For years, multi-level marketing companies have endured criticism of their business model. They are routinely accused of being pyramid schemes (just ask Google and the 627,000 pages indexed on this topic). I have come to the conclusion (as have many others) that MLMs are nothing more than pyramid schemes which our government largely chooses to not prosecute or punish.

Indeed, this is an opinion and not a verifiable fact. If it was a verifiable (or not verifiable) fact, would there be so much controversy about it? No.

From day one Medifast and its attorneys have lied to the court about what I said about TSFL, paraphrasing and twisting my words to make it appear as though I said that Medifast and Take Shape For Life have committed crimes.

In fact, I have said the opposite. I sometimes refer to multi-level marketing companies as legalized pyramid schemes, indicating that the government chooses to NOT take legal action against most of these companies despite my perception (and the perception of many others) that this “business method” is really a pyramid scheme.

People seeking to shut down criticism of them and their business methods use defamation lawsuits to silence critics.
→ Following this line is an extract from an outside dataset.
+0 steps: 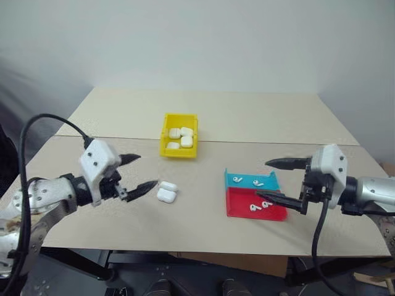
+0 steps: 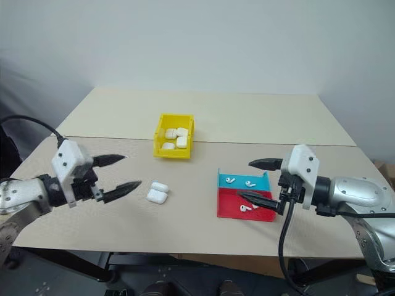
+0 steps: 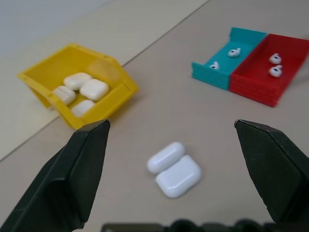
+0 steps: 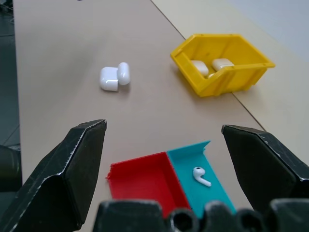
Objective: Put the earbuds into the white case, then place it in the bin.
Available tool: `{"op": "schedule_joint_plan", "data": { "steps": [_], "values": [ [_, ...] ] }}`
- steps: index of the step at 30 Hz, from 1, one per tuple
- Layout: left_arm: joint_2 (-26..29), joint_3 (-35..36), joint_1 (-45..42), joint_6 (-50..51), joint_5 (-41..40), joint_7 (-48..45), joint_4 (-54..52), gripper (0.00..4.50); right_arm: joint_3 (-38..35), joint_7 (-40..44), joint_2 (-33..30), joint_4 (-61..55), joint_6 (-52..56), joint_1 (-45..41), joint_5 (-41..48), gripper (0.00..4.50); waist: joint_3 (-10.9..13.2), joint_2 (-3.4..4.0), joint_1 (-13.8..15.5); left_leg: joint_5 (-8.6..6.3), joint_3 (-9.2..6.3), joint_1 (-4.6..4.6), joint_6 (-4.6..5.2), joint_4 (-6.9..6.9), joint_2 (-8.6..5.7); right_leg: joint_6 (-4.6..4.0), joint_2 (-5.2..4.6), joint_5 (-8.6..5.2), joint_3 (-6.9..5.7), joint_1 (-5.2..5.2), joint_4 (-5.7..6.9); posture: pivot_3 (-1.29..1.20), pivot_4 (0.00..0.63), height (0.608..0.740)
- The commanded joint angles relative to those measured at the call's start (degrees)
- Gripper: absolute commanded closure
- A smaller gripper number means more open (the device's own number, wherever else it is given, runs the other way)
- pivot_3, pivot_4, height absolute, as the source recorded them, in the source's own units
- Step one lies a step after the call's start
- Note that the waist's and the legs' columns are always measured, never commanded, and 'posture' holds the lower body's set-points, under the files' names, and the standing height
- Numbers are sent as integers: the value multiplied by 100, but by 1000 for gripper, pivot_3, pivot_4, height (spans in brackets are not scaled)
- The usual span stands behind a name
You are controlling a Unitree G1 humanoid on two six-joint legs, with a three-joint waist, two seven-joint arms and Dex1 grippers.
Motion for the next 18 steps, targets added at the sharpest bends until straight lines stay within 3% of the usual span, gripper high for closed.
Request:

The cost of litigation is too high, so many writers are afraid to publish negative opinions. People and companies can sue at any time, for just about any reason. Even if their claims have no basis in fact, the process of litigation is so costly that it scares people away from criticizing and potentially putting themselves in the crosshairs of litigious people.

This victory for Gawker and Gizmodo is important for every victim of  a SLAPP suit. We need to defend our right to free speech and the expression of our opinions (whether negative or positive), and to show people and companies like Redmond and Medifast that we will stand up for this right.